[Items from a data source]

_ _ _ _ _ _ _

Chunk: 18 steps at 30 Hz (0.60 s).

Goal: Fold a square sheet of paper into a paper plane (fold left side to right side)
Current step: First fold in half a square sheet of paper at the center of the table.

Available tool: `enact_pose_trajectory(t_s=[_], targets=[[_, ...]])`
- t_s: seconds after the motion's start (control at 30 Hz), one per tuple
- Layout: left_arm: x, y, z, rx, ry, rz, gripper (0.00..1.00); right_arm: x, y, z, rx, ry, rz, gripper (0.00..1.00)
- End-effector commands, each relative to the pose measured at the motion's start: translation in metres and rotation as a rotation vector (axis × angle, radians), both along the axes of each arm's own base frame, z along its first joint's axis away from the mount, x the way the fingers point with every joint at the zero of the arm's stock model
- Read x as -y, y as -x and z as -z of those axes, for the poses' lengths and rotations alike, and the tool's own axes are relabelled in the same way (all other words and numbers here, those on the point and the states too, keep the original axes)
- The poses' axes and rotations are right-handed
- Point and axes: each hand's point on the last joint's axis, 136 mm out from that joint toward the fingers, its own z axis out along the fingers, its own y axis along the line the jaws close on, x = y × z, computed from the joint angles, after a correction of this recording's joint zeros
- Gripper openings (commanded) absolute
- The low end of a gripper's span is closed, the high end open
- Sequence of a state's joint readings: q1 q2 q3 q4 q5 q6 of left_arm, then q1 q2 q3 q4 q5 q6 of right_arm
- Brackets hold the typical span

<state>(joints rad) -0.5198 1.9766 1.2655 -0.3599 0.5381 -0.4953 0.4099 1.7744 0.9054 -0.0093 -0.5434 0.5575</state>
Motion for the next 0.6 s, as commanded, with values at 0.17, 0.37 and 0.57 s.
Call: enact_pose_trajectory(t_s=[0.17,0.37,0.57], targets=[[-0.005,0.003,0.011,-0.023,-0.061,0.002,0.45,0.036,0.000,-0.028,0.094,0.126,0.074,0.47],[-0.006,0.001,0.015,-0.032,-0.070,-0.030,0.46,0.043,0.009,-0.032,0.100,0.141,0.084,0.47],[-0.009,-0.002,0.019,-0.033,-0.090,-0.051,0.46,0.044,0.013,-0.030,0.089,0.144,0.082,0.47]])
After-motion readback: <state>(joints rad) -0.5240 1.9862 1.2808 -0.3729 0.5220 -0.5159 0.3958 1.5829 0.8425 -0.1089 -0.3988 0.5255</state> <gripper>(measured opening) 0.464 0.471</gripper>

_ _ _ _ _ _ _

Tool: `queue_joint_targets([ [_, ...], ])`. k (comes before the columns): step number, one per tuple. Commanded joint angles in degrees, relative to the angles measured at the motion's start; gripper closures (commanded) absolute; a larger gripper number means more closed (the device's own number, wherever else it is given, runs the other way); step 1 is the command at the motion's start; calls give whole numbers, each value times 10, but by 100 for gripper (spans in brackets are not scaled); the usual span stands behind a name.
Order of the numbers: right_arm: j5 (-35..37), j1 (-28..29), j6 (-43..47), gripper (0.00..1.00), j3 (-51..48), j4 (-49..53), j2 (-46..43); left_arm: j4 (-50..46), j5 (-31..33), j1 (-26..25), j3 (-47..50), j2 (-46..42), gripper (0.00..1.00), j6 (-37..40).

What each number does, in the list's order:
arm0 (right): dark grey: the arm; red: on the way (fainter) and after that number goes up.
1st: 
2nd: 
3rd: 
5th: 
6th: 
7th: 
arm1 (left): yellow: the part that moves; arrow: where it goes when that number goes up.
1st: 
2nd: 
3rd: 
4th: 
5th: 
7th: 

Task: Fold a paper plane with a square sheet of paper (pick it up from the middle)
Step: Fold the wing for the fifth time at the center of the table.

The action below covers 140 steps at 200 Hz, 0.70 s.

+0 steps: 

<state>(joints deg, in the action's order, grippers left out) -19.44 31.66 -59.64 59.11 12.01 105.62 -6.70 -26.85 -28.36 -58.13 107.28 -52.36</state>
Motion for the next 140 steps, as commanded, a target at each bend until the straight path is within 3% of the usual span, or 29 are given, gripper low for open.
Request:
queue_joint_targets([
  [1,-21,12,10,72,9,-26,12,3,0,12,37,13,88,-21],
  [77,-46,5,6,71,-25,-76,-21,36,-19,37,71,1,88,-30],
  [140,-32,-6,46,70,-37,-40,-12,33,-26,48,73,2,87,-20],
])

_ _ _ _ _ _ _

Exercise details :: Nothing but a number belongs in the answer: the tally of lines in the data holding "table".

Output below :: 2